William Butler Yeats, "The Choice"

Yeats proclaims that "[t]he intellect... is forced to choose / Perfection of the life, or of the work."

William Butler Yeats, "The Choice"

Yeats proclaims that "[t]he intellect... is forced to choose / Perfection of the life, or of the work."

This is quite a statement. I cannot recall, even in my most pretentious moments, saying that I need to choose "perfection," let alone "perfection of the life, or of the work." Then again, I do not have talent and ambition comparable to Shakespeare or Milton. Yeats does. Perhaps he sees his efforts as simply different. If a few days can create a short lyric which people immediately memorize, then "perfection... of the work" is the most reasonable choice. Yeats seems to conclude the same, ignoring "[p]erfection of the life" in any serious detail, claiming that there can be no "heavenly mansion," only "raging in the dark."

When I commented on this poem before, I argued that there is no actual choice. Perfection of the work is all one has, whether one is a generational talent or not. Even if one wants to perfect one's life, there's a work involved, a specific craft. Think about all the people obsessing over HGTV and trying to make their little house, well, perfect. The artisans involved are multiple and their tasks must be carried out with the utmost precision. One might argue that something as simple as prayer can depend on certain flawless details.
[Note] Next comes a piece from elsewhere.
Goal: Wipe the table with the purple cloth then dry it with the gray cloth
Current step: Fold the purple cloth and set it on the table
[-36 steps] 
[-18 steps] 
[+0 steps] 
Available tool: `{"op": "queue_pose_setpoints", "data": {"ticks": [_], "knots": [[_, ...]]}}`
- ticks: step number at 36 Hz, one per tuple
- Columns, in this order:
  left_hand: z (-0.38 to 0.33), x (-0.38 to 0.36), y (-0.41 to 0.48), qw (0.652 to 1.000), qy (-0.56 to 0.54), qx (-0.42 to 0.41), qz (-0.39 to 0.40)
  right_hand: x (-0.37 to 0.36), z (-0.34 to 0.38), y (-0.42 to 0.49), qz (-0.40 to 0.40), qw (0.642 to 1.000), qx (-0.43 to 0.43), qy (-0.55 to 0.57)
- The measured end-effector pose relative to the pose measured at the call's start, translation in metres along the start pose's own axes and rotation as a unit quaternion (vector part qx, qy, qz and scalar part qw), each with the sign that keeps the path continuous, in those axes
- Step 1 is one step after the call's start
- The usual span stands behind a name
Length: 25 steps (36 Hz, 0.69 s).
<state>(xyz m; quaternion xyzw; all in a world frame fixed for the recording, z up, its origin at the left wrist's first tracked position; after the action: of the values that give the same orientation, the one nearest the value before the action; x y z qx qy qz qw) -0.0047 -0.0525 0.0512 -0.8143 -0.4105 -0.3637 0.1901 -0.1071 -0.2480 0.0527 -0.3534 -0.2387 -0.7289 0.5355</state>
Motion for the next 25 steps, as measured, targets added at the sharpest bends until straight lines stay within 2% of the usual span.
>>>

Now I think it's worth talking about perfection of the life. What a strange phrase: "the life," as if "life" weren't something that we were the in middle of, this very moment. But we know people trying to perfect "the life," and I do mean "perfect."

The Choice
W.B. Yeats

The intellect of man is forced to choose
Perfection of the life, or of the work,
And if it take the second must refuse
A heavenly mansion, raging in the dark.
When all that story’s finished, what’s the news?
In luck or out the toil has left its mark:
That old perplexity an empty purse,
Or the day’s vanity, the night’s remorse.

I'm thinking about those who need everyone around them to play their role exactly. They're in denial and often have power, so others not only do what they say but don't dare challenge their ridiculous views of the world. If it sounds preposterous that some live in self-constructed fantasies, I would like to point to our billionaire class, which shapes reality for the rest of us while never actually having to deal with it themselves.

Is there a more serious perfection of the life? Yeats does not give us a direct answer. He rages at "raging in the dark," saying about perfection of the work that "[i]n luck or out the toil has left its mark." If you want to truly master your craft, your scars from the work will show. You'll puzzle over whether things could have been better–whether you could have chose "the life"–but that will be "an empty purse," "the day's vanity," "the night's remorse." In other words, if you think about perfection of the life because of the costs of the alternative, you're wasting time. There's no wealth to be had, just wasted daylight and sleep.

Still, I think we can take his dismissal as indirectly indicative of what makes a good life. I mean, wealth is nice. So is taking pride in the day and sleeping well. And people do believe the talent and effort used for being publicly successful could be used for quieter, private gains. Instead of chasing an audience by mastering YouTube, you could spend that time thinking about how to be a bit more generous toward a few more people in your life and following through.

Is that a "heavenly mansion?" I mean, literally, yeah. That's where beatitude and virtue cohere. "Blessed are the merciful, for they will be shown mercy" is about how what we choose to be can envelop the world. The heavenly reward doesn't have to come from heaven itself.

What I find interesting is how one gets the most out of learning anything. You actually don't get the most by learning a skill and then winning all the time with it. In fact, the most useful or triumphant results are pretty worthless. It's something more like the logic of beatitude in relating knowledge to action that's the real game. You study for your test on Congress and are ready to go with how the Senate is an important check on the House. You get a B- on the test because you were imagining the textbook to say more than it was saying. You go back and read the news and the opinions of various historians and it hits you how anti-democratic the Senate always has been. You're angry, you could get an A, but what you have–the beginning of a real understanding of the world–is so much more valuable than a grade.

That is my response to Yeats' complaint about the exhaustion of work: "When all that story’s finished, what’s the news?" If there is such a thing as perfection, it has nothing to do with writing Macbeth 2 and having critics regale it as "better than the original." The only real "perfection" is whether one realizes something new about being here, in this life. That would mean "perfection of the life" and of the work have less to do with your editing process and a lot more to do with whether one could be a good audience. That sounds strange to us, the notion of knowledge as its own legacy, but it circles back to Yeats' premise. Is the intellect forced to choose anything?